Trataba de ver qué era lo que podría salvar su vida pero ni un amor, ni un deporte, ni una pasión lo encendían. Estaba apagado como un alma en pena que busca descansar por siempre en algún rincón oscuro alejado de todos.

Adrián había intentado suicidarse con una sobredosis de antipsicóticos, la dosis recetada para él era una que excedió en un ochocientos por ciento pero por mala suerte ese día no logró su cometido. Lo internaron en un sanatorio hasta estabilizarlo y volvió a salir a su vida de mierda otra vez.

Sus amigos no aparecieron, su gran amor entre esos, tampoco. Antonella no sabía lo que había ocurrido, nadie supo hasta momentos después de sucedido el incidente. No quiso contar a nadie, ya suficiente era el dolor que cargaba como para estar soportando que gente lo vea llorando o con ganas de llorar.

Momentos atrás a su internación también había tenido otros ataques de ansiedad. Uno muy memorable es aquel en donde, en un robo en un recital, se quedó sin celular y tuvo que salir corriendo dejando a sus amigos en el lugar y sin saber lo que pasaba para ir a tomar un taxi y cruzar la ciudad llorando para luego llegar a su casa y agarrar a golpes una pared con sus puños. Esto le costó varios huesos rotos y meses de un yeso insoportable.

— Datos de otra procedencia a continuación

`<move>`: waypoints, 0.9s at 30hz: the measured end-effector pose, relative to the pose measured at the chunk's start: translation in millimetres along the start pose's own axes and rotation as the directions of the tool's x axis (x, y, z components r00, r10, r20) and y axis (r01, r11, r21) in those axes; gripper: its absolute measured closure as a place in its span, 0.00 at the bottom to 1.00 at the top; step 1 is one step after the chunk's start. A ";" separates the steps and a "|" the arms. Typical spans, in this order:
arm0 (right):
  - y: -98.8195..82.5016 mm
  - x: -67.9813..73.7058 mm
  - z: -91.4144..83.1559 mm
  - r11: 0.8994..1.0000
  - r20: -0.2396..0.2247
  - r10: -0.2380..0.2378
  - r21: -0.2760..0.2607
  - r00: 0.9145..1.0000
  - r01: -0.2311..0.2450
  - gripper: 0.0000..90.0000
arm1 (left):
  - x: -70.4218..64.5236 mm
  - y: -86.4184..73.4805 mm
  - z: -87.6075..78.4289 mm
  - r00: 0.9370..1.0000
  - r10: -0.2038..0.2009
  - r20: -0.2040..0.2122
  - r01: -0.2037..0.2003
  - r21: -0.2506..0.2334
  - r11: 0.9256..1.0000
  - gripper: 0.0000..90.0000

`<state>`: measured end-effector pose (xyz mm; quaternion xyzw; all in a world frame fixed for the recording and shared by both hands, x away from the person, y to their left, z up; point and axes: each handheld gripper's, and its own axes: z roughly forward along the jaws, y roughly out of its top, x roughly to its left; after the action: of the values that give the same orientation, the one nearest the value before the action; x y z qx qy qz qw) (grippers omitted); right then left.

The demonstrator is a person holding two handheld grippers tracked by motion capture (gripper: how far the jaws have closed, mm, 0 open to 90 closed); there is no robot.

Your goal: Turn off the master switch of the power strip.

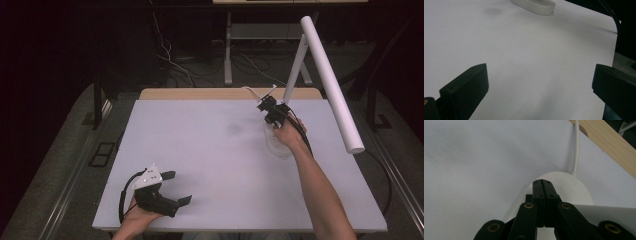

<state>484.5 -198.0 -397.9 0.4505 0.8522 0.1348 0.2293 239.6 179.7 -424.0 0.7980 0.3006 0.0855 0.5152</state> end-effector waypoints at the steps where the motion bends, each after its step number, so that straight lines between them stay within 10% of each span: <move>1: 0.0 0.0 0.0 1.000 0.000 0.000 0.000 1.000 0.000 0.99 | 0.0 0.0 0.0 1.000 0.001 0.000 -0.001 0.001 1.000 0.00; 27: -3.7 1.3 7.5 0.999 0.022 0.034 -0.008 0.999 -0.034 1.00 | -0.9 0.6 0.7 1.000 0.006 0.003 -0.006 0.007 1.000 0.00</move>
<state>485.1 -198.9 -406.3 0.4654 0.8414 0.1368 0.2382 239.5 178.4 -423.6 0.8009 0.2978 0.0847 0.5126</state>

Adrián estaba muy medicado con antidepresivos, antipsicóticos y ansiolíticos, si, pero muchas veces notaba que igualmente tenía muchas ganas de llorar. Y es que estaba tan desbordado que ya sentía que ninguna pastilla lo iba a calmar.

Cruzar el umbral del malestar era utópico para él, algo que ya ni siquiera sabía si seguía siendo posible.

Quería entender si había algo más por lo que luchar y sonreír o si las cosas iban a seguir igual de monocromáticas que siempre. Necesitaba alguna respuesta y no llegaba, estaba aturdido. Voces en su cabeza le decían que no podía más y que se rinda, que ya no había lugar en este mundo para personas como él.